----- INFORMATION PROVIDED

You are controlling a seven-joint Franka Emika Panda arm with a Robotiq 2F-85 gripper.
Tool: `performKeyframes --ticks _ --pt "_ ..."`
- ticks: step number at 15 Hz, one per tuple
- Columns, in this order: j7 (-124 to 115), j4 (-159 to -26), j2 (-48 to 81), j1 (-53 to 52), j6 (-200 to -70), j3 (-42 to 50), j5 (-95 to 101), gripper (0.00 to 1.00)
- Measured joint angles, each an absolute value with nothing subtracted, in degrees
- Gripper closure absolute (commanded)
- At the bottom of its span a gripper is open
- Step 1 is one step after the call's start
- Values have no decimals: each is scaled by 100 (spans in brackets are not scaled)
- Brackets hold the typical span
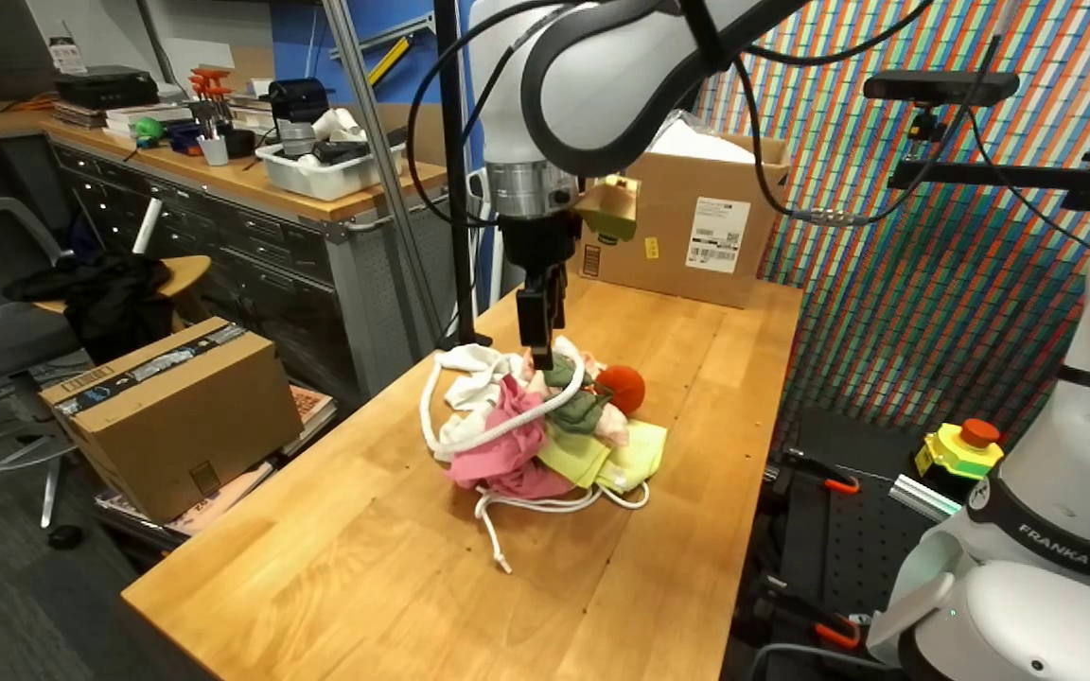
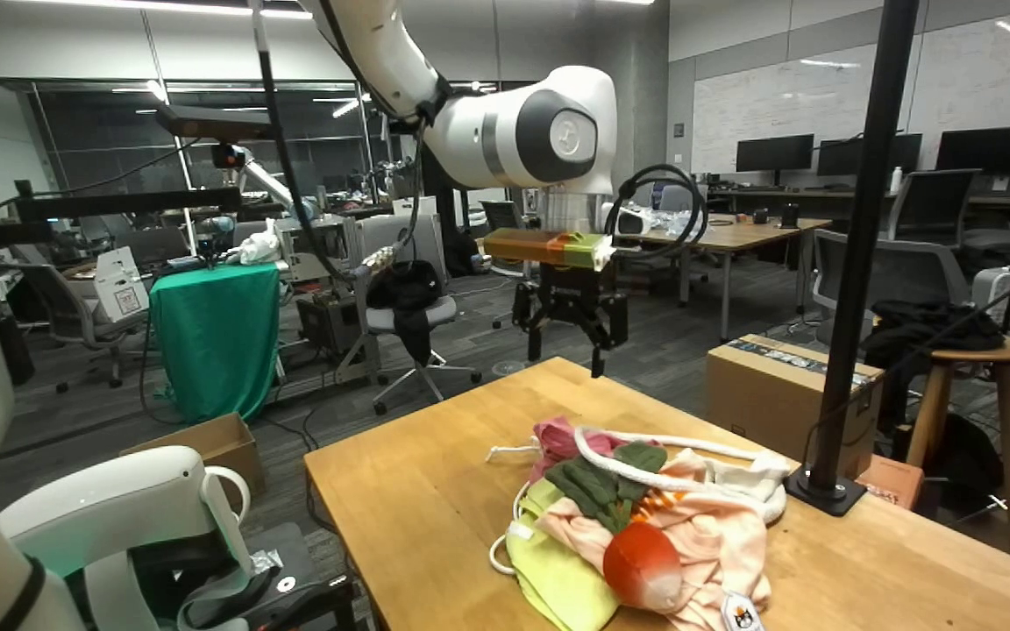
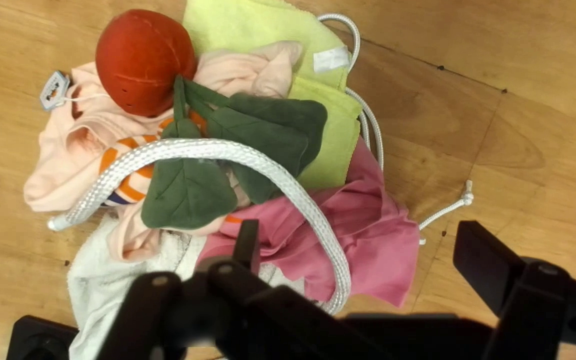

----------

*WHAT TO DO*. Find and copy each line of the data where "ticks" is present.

*EXERCISE RESPONSE*.
Tool: `performKeyframes --ticks _ --pt "_ ..."`
- ticks: step number at 15 Hz, one per tuple

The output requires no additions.